◆ YOUR TASK:
Isolate every line in the data with the string "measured" and copy it.

+===+

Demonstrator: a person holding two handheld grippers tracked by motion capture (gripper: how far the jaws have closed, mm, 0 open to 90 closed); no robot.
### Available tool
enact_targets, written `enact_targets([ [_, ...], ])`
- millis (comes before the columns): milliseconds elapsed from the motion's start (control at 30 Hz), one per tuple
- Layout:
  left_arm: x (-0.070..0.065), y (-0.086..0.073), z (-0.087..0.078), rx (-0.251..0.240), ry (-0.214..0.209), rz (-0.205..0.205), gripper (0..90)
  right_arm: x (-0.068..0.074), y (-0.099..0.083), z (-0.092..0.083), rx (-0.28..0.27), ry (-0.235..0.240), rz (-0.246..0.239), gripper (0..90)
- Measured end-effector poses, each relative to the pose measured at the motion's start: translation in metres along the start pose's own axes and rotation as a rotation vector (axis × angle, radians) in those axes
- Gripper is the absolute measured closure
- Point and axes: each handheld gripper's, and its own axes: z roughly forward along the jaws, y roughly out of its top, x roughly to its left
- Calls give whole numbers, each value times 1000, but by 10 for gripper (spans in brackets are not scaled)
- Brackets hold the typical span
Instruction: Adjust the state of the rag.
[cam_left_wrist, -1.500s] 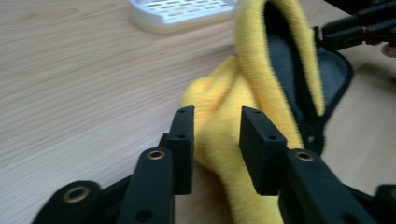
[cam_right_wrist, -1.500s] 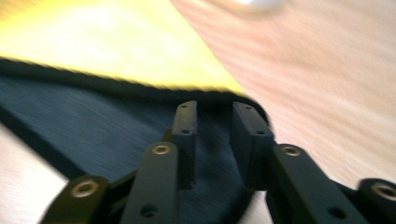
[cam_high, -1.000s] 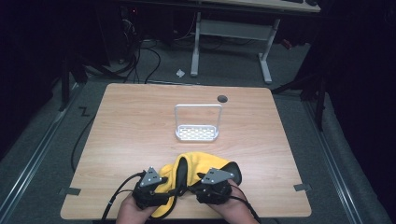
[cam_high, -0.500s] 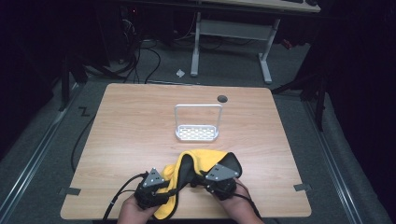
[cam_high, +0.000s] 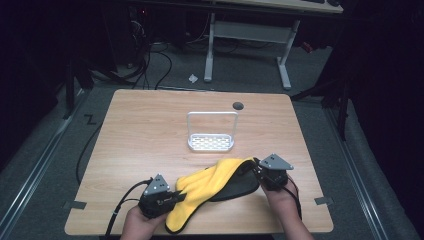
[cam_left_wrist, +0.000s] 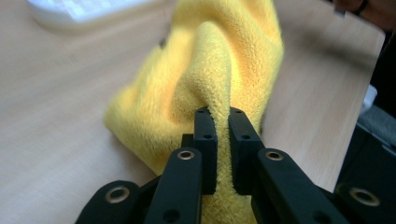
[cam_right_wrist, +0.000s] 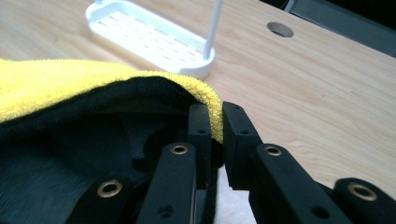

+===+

◆ TASK RESPONSE:
- Measured end-effector poses, each relative to the pose measured at the motion's start: translation in metres along the start pose's own axes and rotation as a rotation vector (axis × angle, radians) in those axes
- Gripper is the absolute measured closure

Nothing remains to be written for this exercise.